Yes, we do have products and additives which offer good slip resistance when applied correctly to suitable substrates. Typically SRV45 or more is considered suitable for medium risk areas such as walkways, rising to SRV65 or more for high risk areas such as High Friction Surfacing.
What does Transport Medium font look like?
Link to http://www.roads.org.uk/fonts
What tip should I use?
Suggested tips are often mentioned on the product Technical Data Sheet (TDS), or on the Standard Operating Procedure (SOP) for the application of that product.
What do "P" and "S" values refer to on some date sheets?
These values are European values which are being adopted gradually in the UK. "P" values refer to Durability, whilst "S" is the Slip Resistance. All these explained on our Performance Data sheet.

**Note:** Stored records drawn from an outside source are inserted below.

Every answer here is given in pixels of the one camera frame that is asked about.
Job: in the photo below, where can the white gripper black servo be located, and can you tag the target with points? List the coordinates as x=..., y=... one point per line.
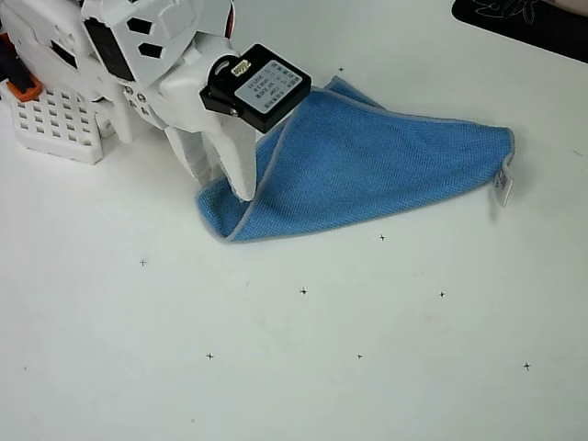
x=184, y=98

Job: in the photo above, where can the blue microfibre cloth white tag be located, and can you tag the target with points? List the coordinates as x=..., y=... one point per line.
x=367, y=174

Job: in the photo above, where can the black camera module box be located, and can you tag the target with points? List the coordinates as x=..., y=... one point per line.
x=270, y=94

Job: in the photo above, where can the black mat with line drawing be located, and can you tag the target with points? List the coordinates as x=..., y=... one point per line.
x=528, y=32

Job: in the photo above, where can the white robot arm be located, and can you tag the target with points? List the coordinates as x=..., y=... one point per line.
x=184, y=23

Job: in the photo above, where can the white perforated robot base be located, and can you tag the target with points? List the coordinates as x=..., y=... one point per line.
x=50, y=119

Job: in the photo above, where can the orange and black clamp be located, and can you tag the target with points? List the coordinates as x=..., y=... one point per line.
x=25, y=89

What do I add to two-pack epoxy RoadLine X420 or TrafficLine to achieve better slip resistance? Molochite or crushed glass?
Crushed glass is exactly what it says, so will continue crushing in use. If a slip resistance is required, this will decrease during use. Molochite is harder and will give a more sustained slip resitance but must be mixed into the paint, not scattered over. Be careful not to add too much molochite as it will clump up
What's the best line marking paint for an internal power floated floor with ambient temperature and forklift traffic? There is not enough downtime available for a slow curing 2 pack paint.
Ensure thorough preparation of the floor and apply UniPrime X250 followed by ViaLine F210 with ClearSeal X260 to give the best resistance to forklift traffic. All these products are rapid curing single packs.